The right to abortion that was created in Roe v. Wade (1973) is not unqualified but extends only to protect a woman from undue burdens on her liberty interest in deciding whether to terminate her pregnancy. States retain the authority to favor childbirth over abortion and allocate their funds accordingly. The state has a strong interest in encouraging the birth of children, and the regulation does not prevent a woman from obtaining an abortion, since an indigent woman still can rely on private sources for those services. No suspect classification or fundamental right is involved here, so rational basis is the appropriate standard of review.

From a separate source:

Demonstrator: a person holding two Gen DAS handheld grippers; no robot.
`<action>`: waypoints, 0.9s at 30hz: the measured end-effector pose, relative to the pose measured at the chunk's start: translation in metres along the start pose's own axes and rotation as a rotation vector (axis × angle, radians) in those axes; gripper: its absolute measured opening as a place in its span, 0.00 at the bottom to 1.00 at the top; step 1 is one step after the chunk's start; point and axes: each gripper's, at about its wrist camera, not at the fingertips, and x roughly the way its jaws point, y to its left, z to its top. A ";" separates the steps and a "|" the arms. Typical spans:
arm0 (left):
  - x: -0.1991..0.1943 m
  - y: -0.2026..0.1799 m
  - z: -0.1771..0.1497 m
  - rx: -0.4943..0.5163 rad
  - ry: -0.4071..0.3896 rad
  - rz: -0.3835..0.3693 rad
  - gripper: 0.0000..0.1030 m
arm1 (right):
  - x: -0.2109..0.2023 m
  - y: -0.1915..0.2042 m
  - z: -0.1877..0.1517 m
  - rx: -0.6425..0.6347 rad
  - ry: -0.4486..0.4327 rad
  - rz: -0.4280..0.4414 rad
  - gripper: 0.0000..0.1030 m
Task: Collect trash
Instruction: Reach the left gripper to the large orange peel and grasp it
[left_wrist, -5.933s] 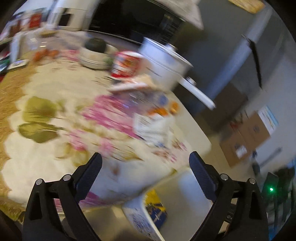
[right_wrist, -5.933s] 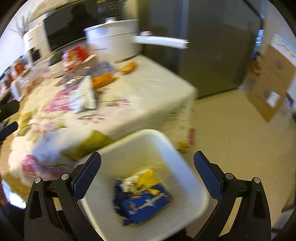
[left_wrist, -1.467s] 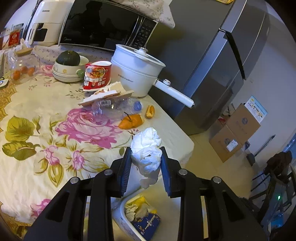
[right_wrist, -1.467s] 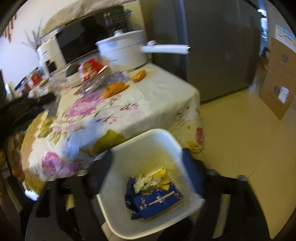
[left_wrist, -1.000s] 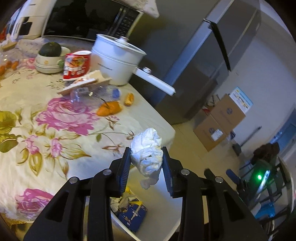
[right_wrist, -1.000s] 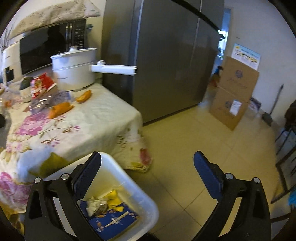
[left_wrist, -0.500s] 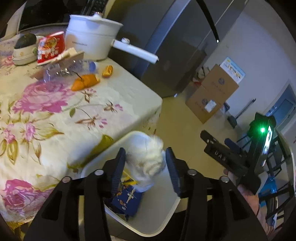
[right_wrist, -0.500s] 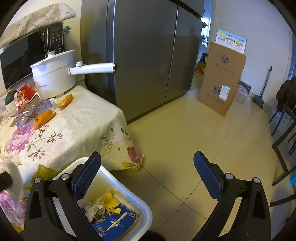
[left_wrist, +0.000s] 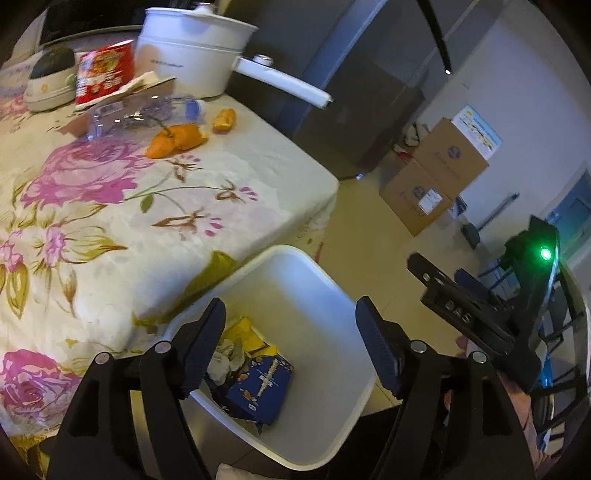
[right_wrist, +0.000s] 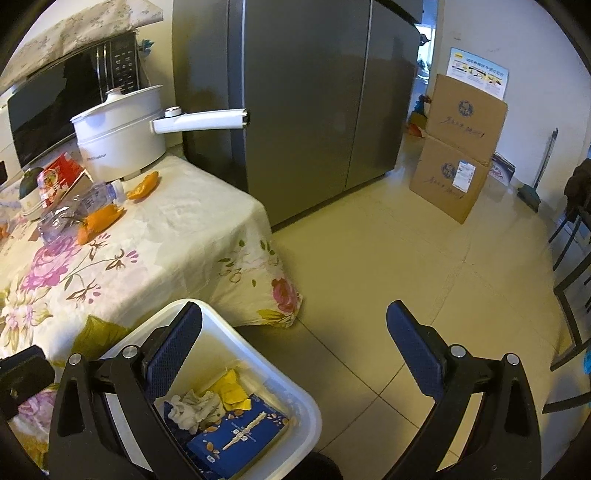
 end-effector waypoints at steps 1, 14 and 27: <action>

Indigent women are coerced by this funding structure into giving birth to children whom they otherwise would not choose to have. This violates the right to privacy guaranteed by the Due Process Clause.
A state regulation favoring childbirth over abortion is not considered an undue burden on indigent women because providing Medicaid assistance would constitute an affirmative step to provide a benefit rather than a withholding of assistance.
Appellees, two indigent women who were unable to obtain a physician's certificate of medical necessity, brought this action attacking the validity of a Connecticut Welfare Department regulation that limits state Medicaid benefits for first trimester abortions to those that are "medically necessary." A three-judge District Court held that the Equal Protection Clause of the Fourteenth Amendment forbids the exclusion of nontherapeutic abortions from a state welfare program that generally subsidizes the medical expenses incident to pregnancy and childbirth. The court found implicit in Roe v. Wade, 410 U. S. 113, and Doe v. Bolton, 410 U. S. 179, the view that "abortion and childbirth . . . are simply two alternative medical methods of dealing with pregnancy. . . ."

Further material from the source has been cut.